【センバツ】大分商の一塁走者、涙 ベース踏み忘れで試合終了「先に行かなきゃとパニックに」
◆第95回センバツ高校野球大会第2日 ▽2回戦 作新学院8―6大分商(19日・甲子園)
大分商と作新学院(栃木)の試合終了を巡るプレーで混乱が起きた。9回表に大分商が2点差に追い上げ、なお1死一、二塁。次打者の飛球で一走は二塁を越えて飛び出し、二塁ベースを経由せず一塁に戻った。二塁塁審は試合終了となるアウトを宣告したが、「塁の空過」をアウトとするために必要な作新学院側のアピールがなく、「2死一、二塁」で再開。改めて二塁にボールを送ってアピールし、試合が終わった。また東邦(愛知)と英明(香川)が初戦を突破した。
悔し涙があふれた。それでも前を向いた。大分商の一走・江口飛勇は最終回に同点の走者でありながら、二塁を空過して試合を終わらせたことを責めた。
「気持ちが先走って、冷静な判断ができなかった。逆転して、頑張っていた投手を喜ばせたかった」
9回表、2点差に追い上げ、なおも1死一、二塁。6番・丸尾櫂人の強い打球が左翼に飛んだが、フライアウトになった。江口は二塁を越えて飛び出した後、二塁を経由せずに一塁へ戻った。「先に行かなきゃとパニックになってしまった」。直後に二塁塁審は試合終了を宣告。両校は本塁に整列しかけた。だがアウトとするには、作新学院側のアピールが必要だった。

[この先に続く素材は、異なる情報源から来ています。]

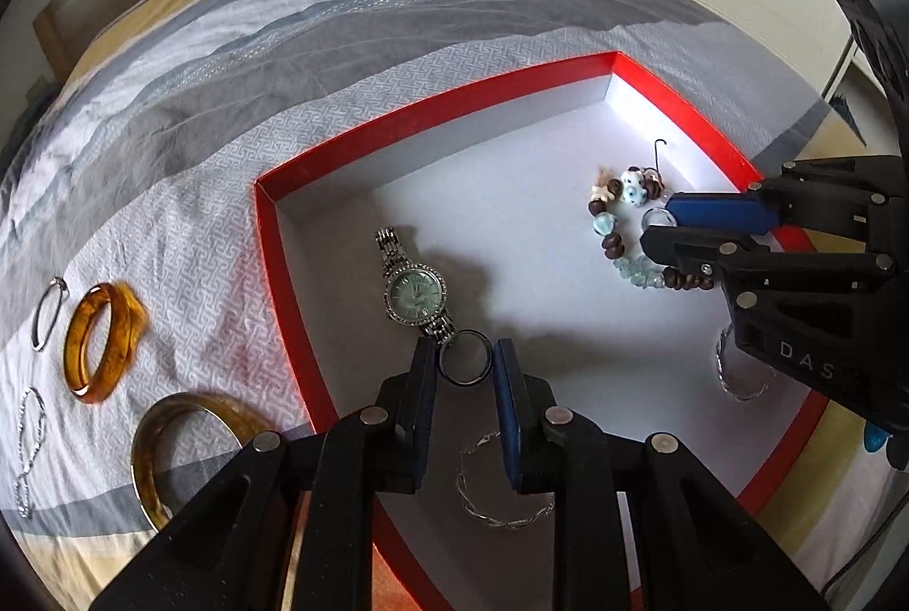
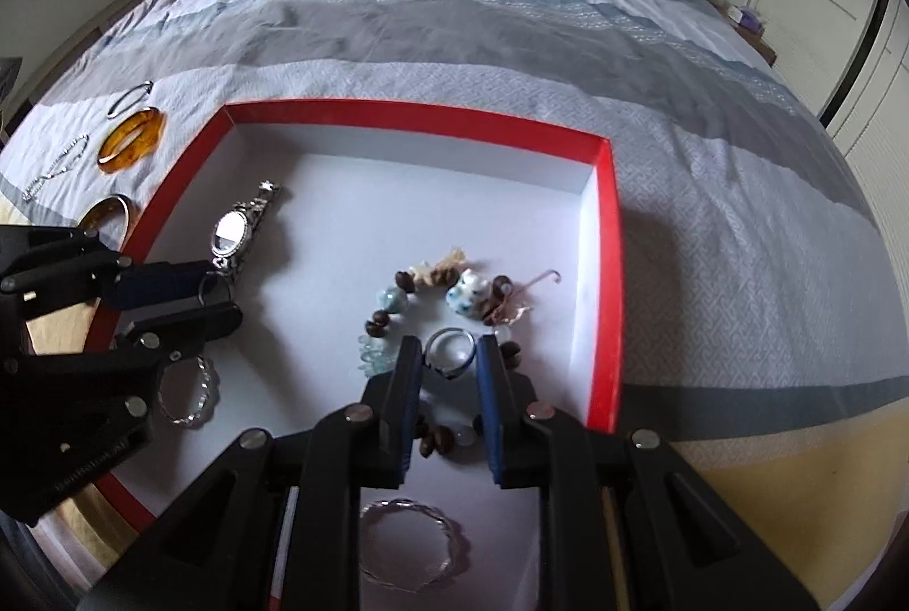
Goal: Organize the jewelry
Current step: 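Lower both rings into the red box and open both tools, then reach the left tool to the silver necklace while the right reaches the dark brown bangle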
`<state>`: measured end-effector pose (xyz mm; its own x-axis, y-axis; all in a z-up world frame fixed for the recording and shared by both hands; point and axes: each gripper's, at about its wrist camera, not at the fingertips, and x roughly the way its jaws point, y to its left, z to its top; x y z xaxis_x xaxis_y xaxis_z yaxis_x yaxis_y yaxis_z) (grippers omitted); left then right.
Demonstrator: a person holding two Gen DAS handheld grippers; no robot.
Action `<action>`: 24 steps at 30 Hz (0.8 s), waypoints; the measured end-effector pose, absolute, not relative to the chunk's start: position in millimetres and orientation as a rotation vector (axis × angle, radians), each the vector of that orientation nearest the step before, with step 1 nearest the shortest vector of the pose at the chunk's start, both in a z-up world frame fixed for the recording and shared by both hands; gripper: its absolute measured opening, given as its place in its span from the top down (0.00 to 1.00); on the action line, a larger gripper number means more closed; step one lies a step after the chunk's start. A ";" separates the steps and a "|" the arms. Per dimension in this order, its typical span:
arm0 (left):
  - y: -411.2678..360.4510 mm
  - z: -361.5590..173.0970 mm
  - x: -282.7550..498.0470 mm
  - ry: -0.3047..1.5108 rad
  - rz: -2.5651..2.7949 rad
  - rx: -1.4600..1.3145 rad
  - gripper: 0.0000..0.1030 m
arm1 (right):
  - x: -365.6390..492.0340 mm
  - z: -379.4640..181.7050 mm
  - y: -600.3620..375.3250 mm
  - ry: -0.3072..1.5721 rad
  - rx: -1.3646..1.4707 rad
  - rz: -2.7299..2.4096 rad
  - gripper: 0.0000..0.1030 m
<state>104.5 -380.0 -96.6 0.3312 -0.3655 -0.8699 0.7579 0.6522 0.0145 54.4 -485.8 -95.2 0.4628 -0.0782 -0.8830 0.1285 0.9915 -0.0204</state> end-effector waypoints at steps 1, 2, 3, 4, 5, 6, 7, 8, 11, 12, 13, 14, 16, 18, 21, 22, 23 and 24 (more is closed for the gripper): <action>-379.3 -96.6 104.6 0.979 -0.774 0.464 0.79 | 54.8 -93.4 -485.4 1.084 0.050 -0.126 0.82; -378.2 -96.0 104.3 0.978 -0.779 0.466 0.79 | 54.8 -91.5 -485.5 1.087 0.046 -0.132 0.81; -377.1 -95.0 104.7 0.983 -0.781 0.461 0.79 | 54.4 -89.7 -486.5 1.087 0.048 -0.138 0.81; -375.8 -93.2 104.8 0.991 -0.787 0.447 0.78 | 53.4 -87.0 -487.7 1.086 0.056 -0.143 0.81; -375.7 -90.2 105.3 0.991 -0.792 0.434 0.69 | 52.0 -83.9 -488.7 1.083 0.065 -0.148 0.81; -375.4 -85.5 103.9 0.985 -0.796 0.424 0.61 | 49.4 -78.1 -489.4 1.077 0.070 -0.157 0.81; -372.5 -78.2 101.6 0.966 -0.798 0.414 0.49 | 47.2 -73.1 -489.9 1.072 0.069 -0.163 0.81; -367.7 -70.3 100.2 0.950 -0.800 0.406 0.46 | 44.3 -66.2 -489.9 1.065 0.069 -0.169 0.81; -355.5 -46.3 93.4 0.923 -0.805 0.384 0.46 | 33.7 -41.9 -488.6 1.035 0.071 -0.184 0.81; -349.9 -37.2 90.7 0.904 -0.802 0.384 0.46 | 28.2 -30.2 -486.9 1.021 0.073 -0.189 0.81; -342.6 -26.2 87.9 0.882 -0.794 0.384 0.46 | 24.9 -21.8 -485.5 1.011 0.074 -0.192 0.81; -334.8 -14.7 86.0 0.866 -0.789 0.378 0.46 | 19.5 -10.0 -482.9 0.994 0.077 -0.192 0.81; -315.1 7.2 82.2 0.839 -0.774 0.360 0.46 | 9.7 12.2 -475.7 0.959 0.082 -0.187 0.81; -294.7 28.2 80.8 0.804 -0.742 0.358 0.46 | -0.7 35.8 -464.0 0.921 0.081 -0.179 0.81; -256.8 57.5 77.0 0.769 -0.682 0.374 0.46 | -13.3 67.6 -443.0 0.866 0.088 -0.155 0.79; -240.2 67.5 76.7 0.760 -0.652 0.376 0.46 | -16.7 77.0 -435.4 0.850 0.090 -0.145 0.76; -224.4 76.5 77.7 0.753 -0.628 0.369 0.45 | -19.5 84.5 -427.8 0.836 0.091 -0.139 0.71; -213.7 81.2 78.4 0.748 -0.610 0.361 0.43 | -23.6 94.9 -417.3 0.818 0.090 -0.127 0.68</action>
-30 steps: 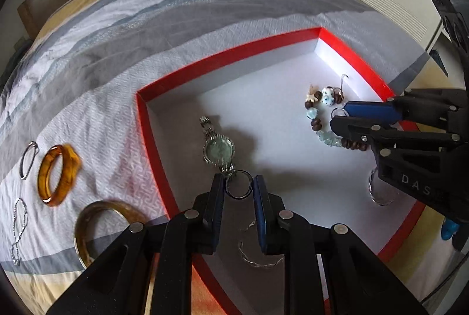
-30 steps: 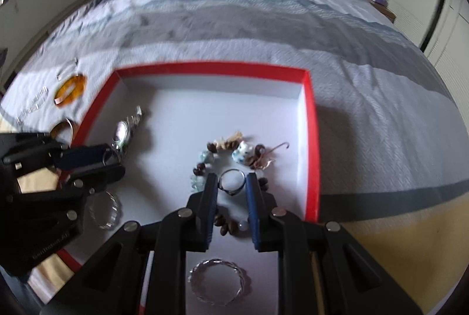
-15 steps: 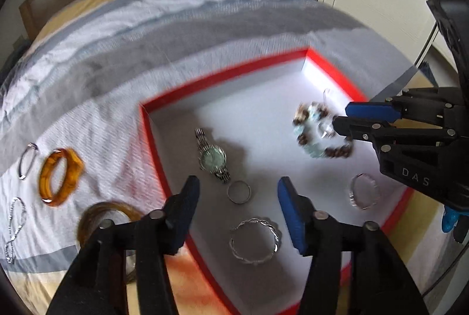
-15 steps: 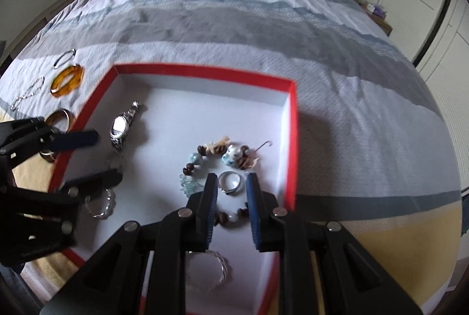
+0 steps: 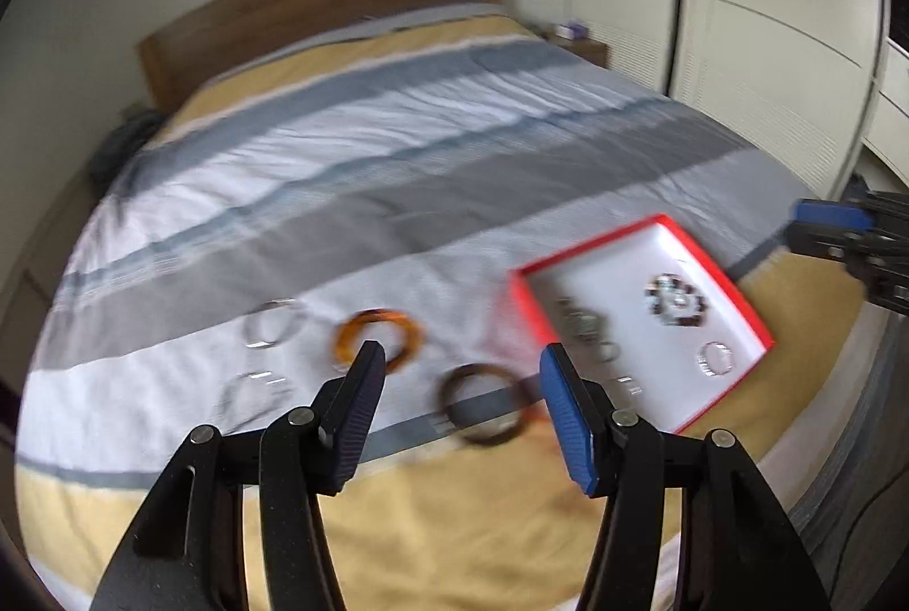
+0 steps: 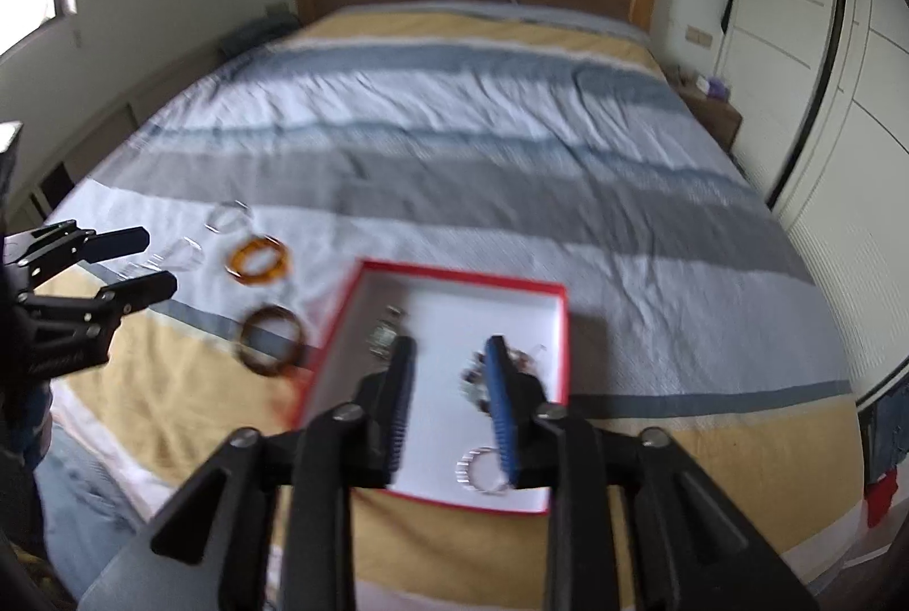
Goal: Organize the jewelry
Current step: 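Reach the left tool to the silver necklace while the right reaches the dark brown bangle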
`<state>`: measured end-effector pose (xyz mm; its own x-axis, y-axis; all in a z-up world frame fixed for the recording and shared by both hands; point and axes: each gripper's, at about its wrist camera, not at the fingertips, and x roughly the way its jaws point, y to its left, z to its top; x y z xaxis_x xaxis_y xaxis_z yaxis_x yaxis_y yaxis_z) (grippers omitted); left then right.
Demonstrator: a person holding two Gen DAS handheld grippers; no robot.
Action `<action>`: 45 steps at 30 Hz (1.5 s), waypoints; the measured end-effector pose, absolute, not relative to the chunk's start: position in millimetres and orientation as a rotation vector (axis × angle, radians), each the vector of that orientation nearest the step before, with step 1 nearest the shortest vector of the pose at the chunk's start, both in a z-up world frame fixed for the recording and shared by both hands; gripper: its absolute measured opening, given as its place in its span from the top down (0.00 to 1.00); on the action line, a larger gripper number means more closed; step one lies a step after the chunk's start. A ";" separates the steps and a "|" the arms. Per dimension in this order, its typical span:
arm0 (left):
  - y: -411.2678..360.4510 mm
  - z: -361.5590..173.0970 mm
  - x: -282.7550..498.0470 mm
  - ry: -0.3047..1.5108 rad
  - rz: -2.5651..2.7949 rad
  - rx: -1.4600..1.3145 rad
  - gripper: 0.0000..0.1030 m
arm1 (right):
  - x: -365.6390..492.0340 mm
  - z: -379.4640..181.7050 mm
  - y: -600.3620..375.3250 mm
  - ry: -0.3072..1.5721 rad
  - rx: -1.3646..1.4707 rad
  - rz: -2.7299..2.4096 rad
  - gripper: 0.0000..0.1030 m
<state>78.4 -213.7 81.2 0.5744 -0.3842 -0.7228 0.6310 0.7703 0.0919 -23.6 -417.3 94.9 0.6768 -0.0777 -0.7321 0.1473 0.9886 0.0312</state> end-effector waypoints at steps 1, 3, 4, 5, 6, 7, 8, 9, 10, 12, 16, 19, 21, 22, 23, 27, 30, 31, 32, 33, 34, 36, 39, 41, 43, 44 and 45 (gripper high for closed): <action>-195.1 89.8 79.4 0.739 -0.581 0.345 0.40 | -25.3 100.6 -410.1 0.809 0.089 -0.117 0.68; -166.4 99.4 81.6 0.728 -0.545 0.318 0.37 | -29.4 113.6 -388.7 0.789 0.071 -0.096 0.68; -147.9 104.1 83.6 0.724 -0.521 0.308 0.37 | -30.7 116.8 -380.7 0.783 0.063 -0.089 0.68; -131.5 106.8 86.2 0.722 -0.495 0.302 0.35 | -30.3 119.6 -372.6 0.780 0.056 -0.079 0.68; -118.0 107.6 89.5 0.722 -0.471 0.297 0.34 | -29.0 121.4 -362.6 0.780 0.048 -0.066 0.68; -102.5 108.3 93.0 0.725 -0.446 0.288 0.33 | -28.1 121.2 -357.3 0.781 0.047 -0.059 0.68; -87.3 107.8 97.3 0.732 -0.420 0.275 0.33 | -25.8 120.1 -350.3 0.784 0.046 -0.050 0.68; -75.2 106.6 100.3 0.737 -0.401 0.265 0.32 | -22.7 118.0 -343.5 0.790 0.046 -0.041 0.68; -59.6 104.8 105.8 0.745 -0.373 0.250 0.31 | -20.9 115.8 -338.7 0.794 0.045 -0.035 0.68; -38.9 100.0 113.1 0.758 -0.332 0.232 0.29 | -13.7 107.5 -328.0 0.806 0.046 -0.016 0.68; -7.4 76.9 134.4 0.801 -0.281 0.230 0.25 | 6.1 85.3 -311.9 0.851 0.059 0.021 0.68; 0.7 51.7 149.2 0.833 -0.272 0.239 0.23 | 25.1 59.9 -298.5 0.900 0.065 0.055 0.68; 1.6 35.3 161.3 0.856 -0.288 0.245 0.22 | 39.3 41.2 -291.0 0.936 0.066 0.076 0.68; 1.1 28.7 166.0 0.865 -0.293 0.248 0.22 | 44.0 33.8 -288.8 0.948 0.067 0.084 0.68; -0.5 18.6 173.9 0.879 -0.301 0.252 0.21 | 51.2 24.1 -286.4 0.965 0.072 0.096 0.68; -12.3 -7.5 198.3 0.910 -0.335 0.270 0.21 | 76.7 -9.6 -281.3 1.024 0.086 0.124 0.68; -25.9 -26.1 217.6 0.932 -0.363 0.305 0.21 | 92.6 -26.9 -279.3 1.050 0.096 0.146 0.68; -30.6 -33.1 224.6 0.940 -0.374 0.318 0.21 | 99.0 -33.5 -277.0 1.061 0.099 0.157 0.68; -33.8 -39.5 230.7 0.949 -0.381 0.328 0.21 | 103.4 -38.5 -275.3 1.070 0.100 0.166 0.68; -35.9 -44.6 234.6 0.955 -0.384 0.334 0.21 | 108.7 -44.6 -272.9 1.081 0.100 0.178 0.68; -39.0 -52.2 241.3 0.964 -0.388 0.346 0.21 | 113.0 -48.8 -270.9 1.089 0.098 0.185 0.68; -42.5 -64.2 251.2 0.985 -0.396 0.355 0.21 | 121.0 -58.5 -267.7 1.108 0.100 0.199 0.68; -47.4 -83.0 261.8 1.010 -0.392 0.370 0.21 | 131.7 -73.3 -265.0 1.136 0.102 0.203 0.68; -46.9 -94.6 267.2 1.024 -0.385 0.352 0.21 | 136.0 -81.3 -264.6 1.153 0.109 0.208 0.68; -46.4 -100.9 270.4 1.023 -0.375 0.347 0.19 | 140.6 -91.3 -263.5 1.175 0.105 0.210 0.68; -47.0 -103.6 271.3 1.020 -0.366 0.344 0.19 | 141.9 -95.4 -262.9 1.182 0.105 0.212 0.68; -47.5 -104.9 271.6 1.016 -0.361 0.343 0.20 | 143.0 -98.9 -262.5 1.184 0.107 0.212 0.68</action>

審判団は協議の上で走者を戻し、「2死一、二塁」から再開。二塁にボールを送ってアピールした段階で3アウト目を認め、試合が終わった。直後に野口球審はマイクを握り「正式アピールがある前に二塁塁審がアウトを宣告した。大変申し訳ありません」と説明した。
映像では二塁走者を追い越したようにも見えたが、本人に自覚はないという。追い越しなら即アウトになる。窪田哲之大会審判副委員長も混乱を謝罪した上で、「協議の時には明確に追い越しについての認識は、そこまで至ることがなかった」と審判団も把握できていなかった見解を示した。
大分商はWBCで奮闘する西武・源田の母校。昨年12月、激励に訪れると、ナインの練習への厳しさが増した。負けはしたが、江口の執念を前面に出したプレーは夏につながる。3安打2打点の活躍は立派なものだ。
江口がベンチに戻ると、仲間が「お前のせいじゃない」と肩をたたいてくれた。涙が止まらなくなった。「いつまでも引きずっていては、夏に間に合わない」。涙は乾いた。収穫と課題を胸に、実直な若者が春の聖地を去った。(加藤 弘士)
◆ミスターも 一塁走者が続く打者の外野への打球に二塁を回るも、フライアウトになって帰塁の際に二塁を踏み直さずにアピールアウトになった例はプロでもたびたびある。中でも巨人・長嶋は3度もあった。それによって試合終了になった例には、17年8月6日の巨人・中日戦での重信などがある。
◆野球規則抜粋
▼5・06走者
(b)進塁(1)
走者は進塁するにあたり、一塁、二塁、三塁、本塁の順序に従って、各塁に触れなければならない。逆走しなければならないときも(中略)、すべての塁を逆の順序で再度触れて行かなければならない。(後略)
▼5・09アウト
(C)アピールプレイ
次の場合、アピールがあれば、走者はアウトになる。
(2)ボールインプレイのとき、走者が進塁または逆走に際して各塁に触れ損ねたとき。
(4)本項規定のアピールは、投手が打者へ次の1球を投じるまでに行わなければならない。